■ **AIM OF THE EXERCISE**: Pull out from the material below all lines with "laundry".

============================================================

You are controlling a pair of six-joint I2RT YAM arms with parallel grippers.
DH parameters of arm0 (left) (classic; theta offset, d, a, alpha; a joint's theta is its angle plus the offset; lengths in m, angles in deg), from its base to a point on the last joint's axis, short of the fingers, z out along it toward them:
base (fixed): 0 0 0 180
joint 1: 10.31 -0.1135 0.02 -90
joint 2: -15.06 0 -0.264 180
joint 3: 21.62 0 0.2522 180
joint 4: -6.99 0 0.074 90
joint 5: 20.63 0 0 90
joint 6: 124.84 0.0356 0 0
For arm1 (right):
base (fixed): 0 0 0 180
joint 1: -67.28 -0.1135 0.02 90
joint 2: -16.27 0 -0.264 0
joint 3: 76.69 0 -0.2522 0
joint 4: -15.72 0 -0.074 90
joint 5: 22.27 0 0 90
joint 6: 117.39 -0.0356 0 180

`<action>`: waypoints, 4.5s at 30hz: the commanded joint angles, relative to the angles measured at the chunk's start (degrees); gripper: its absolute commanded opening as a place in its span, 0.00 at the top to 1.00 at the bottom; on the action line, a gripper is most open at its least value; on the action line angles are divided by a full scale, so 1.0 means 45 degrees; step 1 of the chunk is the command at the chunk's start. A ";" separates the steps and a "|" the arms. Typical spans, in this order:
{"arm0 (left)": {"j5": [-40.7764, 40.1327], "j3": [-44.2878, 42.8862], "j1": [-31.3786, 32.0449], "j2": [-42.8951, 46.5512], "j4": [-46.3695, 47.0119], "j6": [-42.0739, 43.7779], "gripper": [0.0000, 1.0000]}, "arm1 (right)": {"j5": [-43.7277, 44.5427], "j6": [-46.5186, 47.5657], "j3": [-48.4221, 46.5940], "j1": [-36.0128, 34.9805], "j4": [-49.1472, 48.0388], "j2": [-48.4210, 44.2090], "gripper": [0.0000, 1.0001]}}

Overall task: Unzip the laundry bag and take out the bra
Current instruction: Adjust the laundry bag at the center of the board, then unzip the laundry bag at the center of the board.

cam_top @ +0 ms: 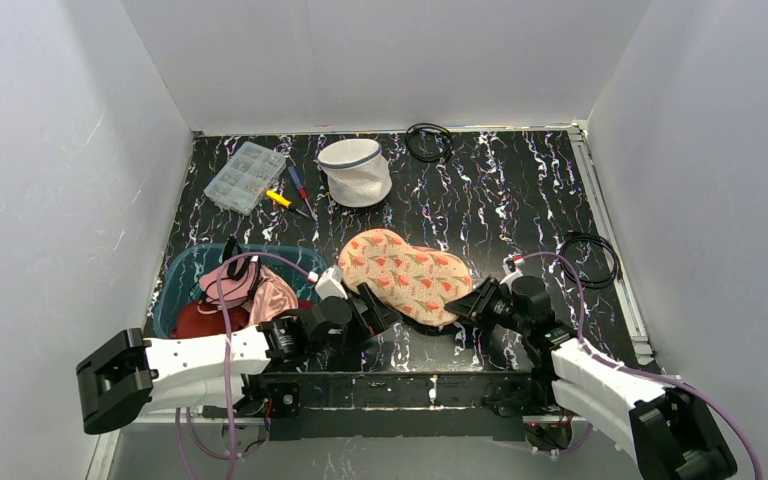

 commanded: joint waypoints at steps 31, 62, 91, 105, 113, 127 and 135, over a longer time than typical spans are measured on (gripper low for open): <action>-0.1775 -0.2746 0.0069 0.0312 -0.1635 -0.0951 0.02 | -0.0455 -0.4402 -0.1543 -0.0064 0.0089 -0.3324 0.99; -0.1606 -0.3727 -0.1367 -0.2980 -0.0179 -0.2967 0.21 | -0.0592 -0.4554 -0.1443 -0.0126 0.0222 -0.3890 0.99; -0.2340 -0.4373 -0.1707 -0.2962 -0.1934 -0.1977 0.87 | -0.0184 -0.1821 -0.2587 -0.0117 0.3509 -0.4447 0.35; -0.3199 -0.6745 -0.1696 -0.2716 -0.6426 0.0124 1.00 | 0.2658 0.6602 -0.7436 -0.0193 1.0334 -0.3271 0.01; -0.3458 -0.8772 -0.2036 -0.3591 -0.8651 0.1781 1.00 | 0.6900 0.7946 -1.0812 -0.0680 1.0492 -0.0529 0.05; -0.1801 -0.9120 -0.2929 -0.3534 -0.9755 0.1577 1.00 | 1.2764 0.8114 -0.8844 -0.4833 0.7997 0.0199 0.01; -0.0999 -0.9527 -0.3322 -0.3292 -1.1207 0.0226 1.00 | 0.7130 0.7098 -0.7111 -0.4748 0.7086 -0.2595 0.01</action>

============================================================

■ **FINISHED EXERCISE**:
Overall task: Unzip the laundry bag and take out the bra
Current instruction: Adjust the laundry bag at the center of the board, then unzip the laundry bag at the center of the board.

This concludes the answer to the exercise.